■ Task details ■
Please return every line of the records below that holds the word "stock".

::::::

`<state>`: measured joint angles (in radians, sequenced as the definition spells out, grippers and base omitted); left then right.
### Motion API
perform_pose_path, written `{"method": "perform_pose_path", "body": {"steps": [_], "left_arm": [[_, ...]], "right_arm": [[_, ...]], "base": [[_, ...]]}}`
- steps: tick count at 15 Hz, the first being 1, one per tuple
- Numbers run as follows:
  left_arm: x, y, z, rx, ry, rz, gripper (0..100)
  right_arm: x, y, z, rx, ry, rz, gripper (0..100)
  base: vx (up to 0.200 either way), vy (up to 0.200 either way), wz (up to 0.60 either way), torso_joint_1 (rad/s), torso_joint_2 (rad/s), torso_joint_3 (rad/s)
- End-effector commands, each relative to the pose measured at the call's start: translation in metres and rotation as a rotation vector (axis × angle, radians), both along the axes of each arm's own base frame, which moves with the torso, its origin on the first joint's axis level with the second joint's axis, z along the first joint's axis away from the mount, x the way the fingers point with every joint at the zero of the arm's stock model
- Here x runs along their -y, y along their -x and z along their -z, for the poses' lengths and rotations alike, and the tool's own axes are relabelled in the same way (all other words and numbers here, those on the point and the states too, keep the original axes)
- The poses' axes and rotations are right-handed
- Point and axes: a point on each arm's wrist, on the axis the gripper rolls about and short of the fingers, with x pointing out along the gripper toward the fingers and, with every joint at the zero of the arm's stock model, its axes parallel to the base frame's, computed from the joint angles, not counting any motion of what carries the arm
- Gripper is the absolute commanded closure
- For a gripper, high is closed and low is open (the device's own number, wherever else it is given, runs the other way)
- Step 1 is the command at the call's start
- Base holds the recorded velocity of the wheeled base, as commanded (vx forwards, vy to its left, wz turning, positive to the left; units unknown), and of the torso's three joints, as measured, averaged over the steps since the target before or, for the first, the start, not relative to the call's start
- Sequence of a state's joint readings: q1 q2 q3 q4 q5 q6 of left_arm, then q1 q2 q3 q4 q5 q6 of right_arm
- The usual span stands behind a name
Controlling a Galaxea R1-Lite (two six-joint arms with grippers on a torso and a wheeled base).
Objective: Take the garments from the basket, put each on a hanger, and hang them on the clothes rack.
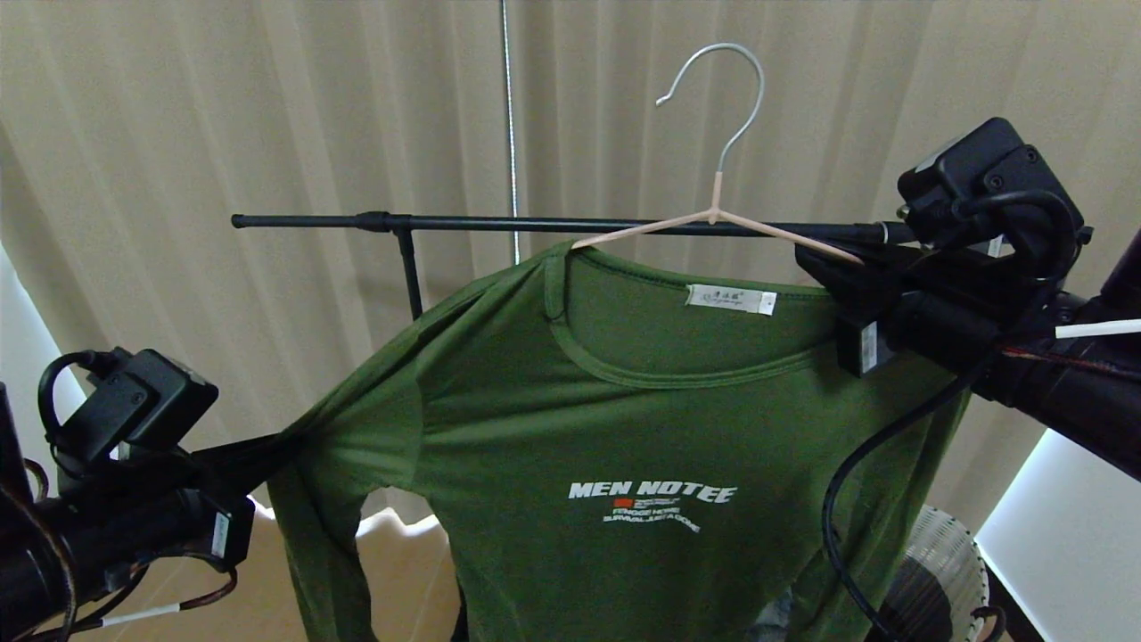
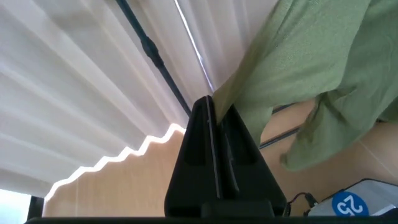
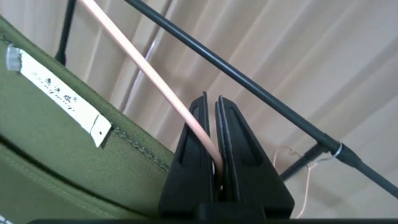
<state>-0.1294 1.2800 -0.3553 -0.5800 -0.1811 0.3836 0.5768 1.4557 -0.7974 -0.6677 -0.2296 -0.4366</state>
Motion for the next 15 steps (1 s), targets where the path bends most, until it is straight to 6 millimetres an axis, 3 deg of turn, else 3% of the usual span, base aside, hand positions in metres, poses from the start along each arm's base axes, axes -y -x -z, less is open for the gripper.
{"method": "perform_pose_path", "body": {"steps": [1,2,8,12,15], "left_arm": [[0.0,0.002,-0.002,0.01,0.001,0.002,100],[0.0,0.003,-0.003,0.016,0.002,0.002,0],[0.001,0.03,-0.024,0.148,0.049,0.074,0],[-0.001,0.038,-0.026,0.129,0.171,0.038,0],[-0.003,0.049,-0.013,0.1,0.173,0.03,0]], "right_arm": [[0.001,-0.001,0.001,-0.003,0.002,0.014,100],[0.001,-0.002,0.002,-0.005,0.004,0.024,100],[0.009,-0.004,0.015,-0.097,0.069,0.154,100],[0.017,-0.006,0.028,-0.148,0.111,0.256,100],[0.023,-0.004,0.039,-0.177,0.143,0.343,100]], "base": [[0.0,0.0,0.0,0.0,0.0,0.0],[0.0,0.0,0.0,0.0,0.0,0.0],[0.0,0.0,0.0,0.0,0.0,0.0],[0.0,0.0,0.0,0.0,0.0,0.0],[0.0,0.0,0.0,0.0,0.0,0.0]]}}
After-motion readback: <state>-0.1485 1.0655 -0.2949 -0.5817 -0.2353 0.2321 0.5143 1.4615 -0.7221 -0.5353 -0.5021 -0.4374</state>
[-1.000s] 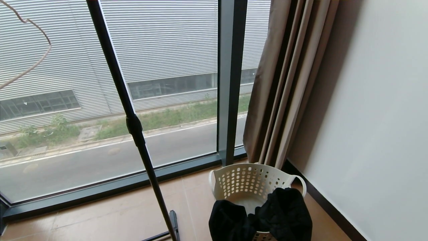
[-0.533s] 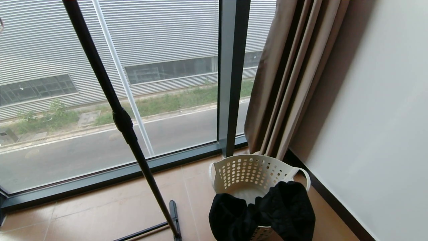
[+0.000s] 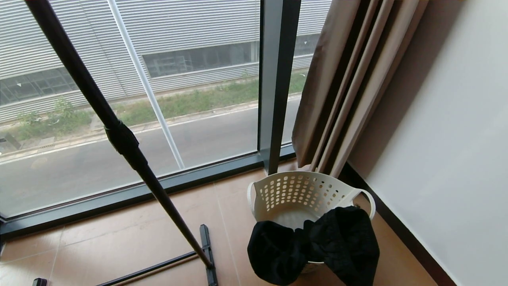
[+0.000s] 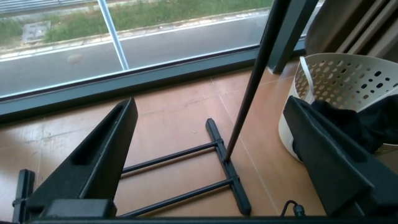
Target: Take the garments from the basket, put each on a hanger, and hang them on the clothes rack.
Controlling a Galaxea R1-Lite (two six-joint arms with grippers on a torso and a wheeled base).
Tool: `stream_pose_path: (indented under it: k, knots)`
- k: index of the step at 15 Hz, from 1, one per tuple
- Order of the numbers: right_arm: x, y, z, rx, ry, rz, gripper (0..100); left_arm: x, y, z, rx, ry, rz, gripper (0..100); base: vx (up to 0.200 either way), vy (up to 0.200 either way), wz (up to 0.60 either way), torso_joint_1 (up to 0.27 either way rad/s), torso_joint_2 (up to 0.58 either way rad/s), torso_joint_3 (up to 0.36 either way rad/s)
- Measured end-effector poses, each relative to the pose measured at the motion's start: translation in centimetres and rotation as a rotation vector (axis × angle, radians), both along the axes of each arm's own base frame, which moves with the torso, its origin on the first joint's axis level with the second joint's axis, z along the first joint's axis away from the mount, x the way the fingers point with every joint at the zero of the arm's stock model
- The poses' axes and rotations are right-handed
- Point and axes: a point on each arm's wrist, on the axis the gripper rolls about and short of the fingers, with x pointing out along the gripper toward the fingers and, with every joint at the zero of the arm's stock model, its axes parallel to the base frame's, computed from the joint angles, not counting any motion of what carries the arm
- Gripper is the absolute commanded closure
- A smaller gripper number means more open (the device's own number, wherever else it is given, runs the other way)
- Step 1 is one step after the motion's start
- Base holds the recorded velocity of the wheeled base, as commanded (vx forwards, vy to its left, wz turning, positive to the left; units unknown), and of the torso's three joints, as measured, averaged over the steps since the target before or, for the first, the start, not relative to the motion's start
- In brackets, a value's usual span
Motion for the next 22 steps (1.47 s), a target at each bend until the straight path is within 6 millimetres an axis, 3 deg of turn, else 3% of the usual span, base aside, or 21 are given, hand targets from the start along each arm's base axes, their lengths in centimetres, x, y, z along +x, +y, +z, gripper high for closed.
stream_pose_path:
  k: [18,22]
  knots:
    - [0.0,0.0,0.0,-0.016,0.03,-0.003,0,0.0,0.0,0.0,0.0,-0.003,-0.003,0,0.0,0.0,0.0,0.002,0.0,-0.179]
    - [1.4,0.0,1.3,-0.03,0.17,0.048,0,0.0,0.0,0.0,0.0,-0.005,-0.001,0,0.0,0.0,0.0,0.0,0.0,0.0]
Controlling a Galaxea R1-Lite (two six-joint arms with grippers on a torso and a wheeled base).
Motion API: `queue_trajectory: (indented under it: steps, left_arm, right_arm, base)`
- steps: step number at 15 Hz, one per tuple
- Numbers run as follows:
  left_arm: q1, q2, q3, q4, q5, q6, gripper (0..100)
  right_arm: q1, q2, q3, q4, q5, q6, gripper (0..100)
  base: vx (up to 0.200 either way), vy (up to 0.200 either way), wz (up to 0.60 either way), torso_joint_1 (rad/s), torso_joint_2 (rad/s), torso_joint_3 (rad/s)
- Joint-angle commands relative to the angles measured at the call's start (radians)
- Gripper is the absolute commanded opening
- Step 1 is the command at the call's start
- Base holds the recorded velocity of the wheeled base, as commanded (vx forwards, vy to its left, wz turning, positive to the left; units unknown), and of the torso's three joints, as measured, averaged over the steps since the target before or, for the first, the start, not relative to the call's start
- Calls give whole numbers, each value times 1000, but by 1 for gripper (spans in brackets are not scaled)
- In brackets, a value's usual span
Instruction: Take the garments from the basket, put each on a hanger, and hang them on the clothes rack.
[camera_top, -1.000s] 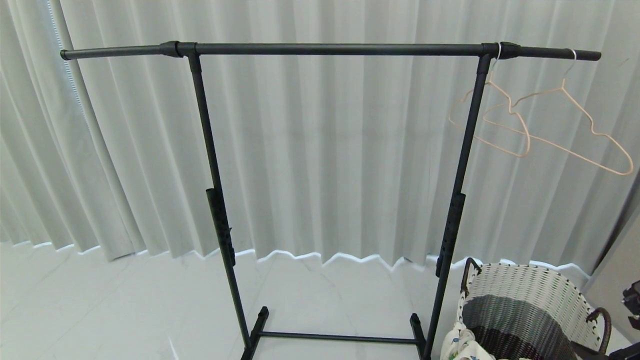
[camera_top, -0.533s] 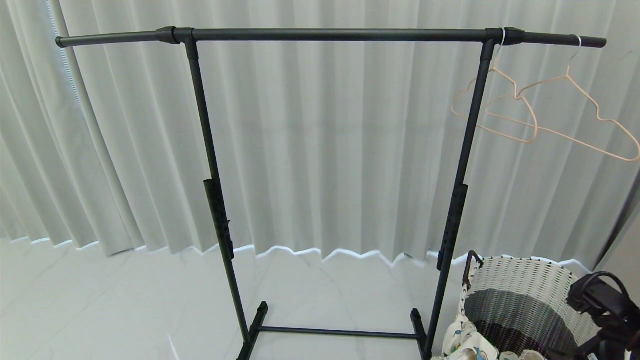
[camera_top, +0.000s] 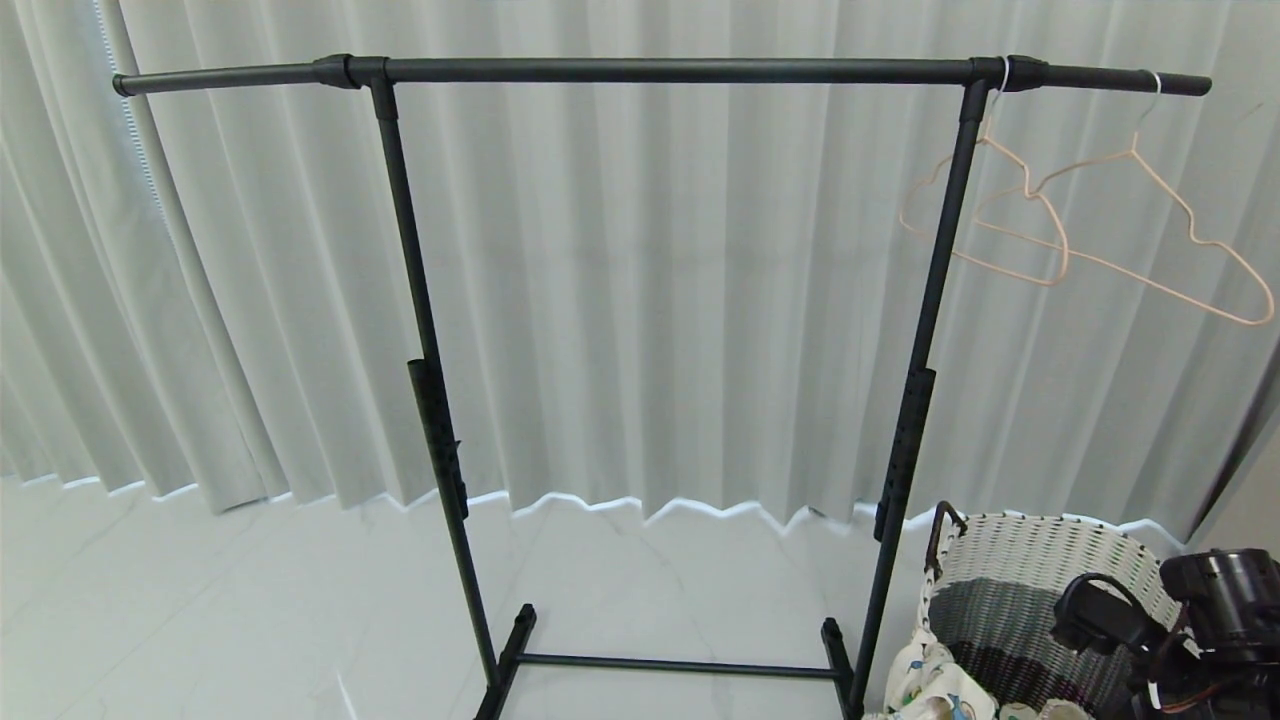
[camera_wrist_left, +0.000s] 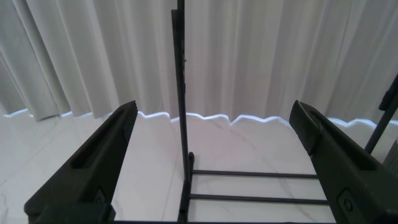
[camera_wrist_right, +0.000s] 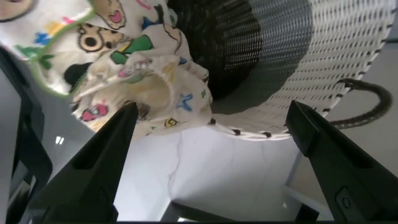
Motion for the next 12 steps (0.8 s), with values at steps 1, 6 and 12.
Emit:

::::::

■ Written answer ■
- End-effector commands, each relative to the pose measured at the call's start: translation in metres and rotation as a rotation vector (axis × angle, radians), both along the axes of each arm's own base frame, which moves with the torso, its origin on the first joint's axis level with the second joint's axis, z along the first joint's axis away from the mount, x the way the fingers point with every joint at the zero of the arm's stock model
- Point and axes: a point on each arm's wrist, on the axis the gripper rolls about and short of the fingers, with x pointing out along the gripper toward the fingers and, with every joint at the zero of the arm's stock model, its axes parallel to the base frame's, computed from the joint angles, not counting any motion of what carries the arm
- Measured end-effector poses, each relative to the pose measured at the motion's start: translation in centimetres and rotation as a rotation vector (axis × angle, radians), both along the axes of each arm's own base frame, which moves with the torso, its origin on the first joint's axis level with the second joint's axis, z along the first joint's axis away from the mount, x the way the fingers point with every joint at the zero of the arm's stock model
- Point and axes: a point on each arm's wrist, on the axis the gripper rolls about and short of the fingers, with x pointing out along the gripper toward the fingers and, with every joint at the zero of the arm's stock model, its axes parallel to the base frame's, computed from the joint angles, not counting any motion of what carries the arm

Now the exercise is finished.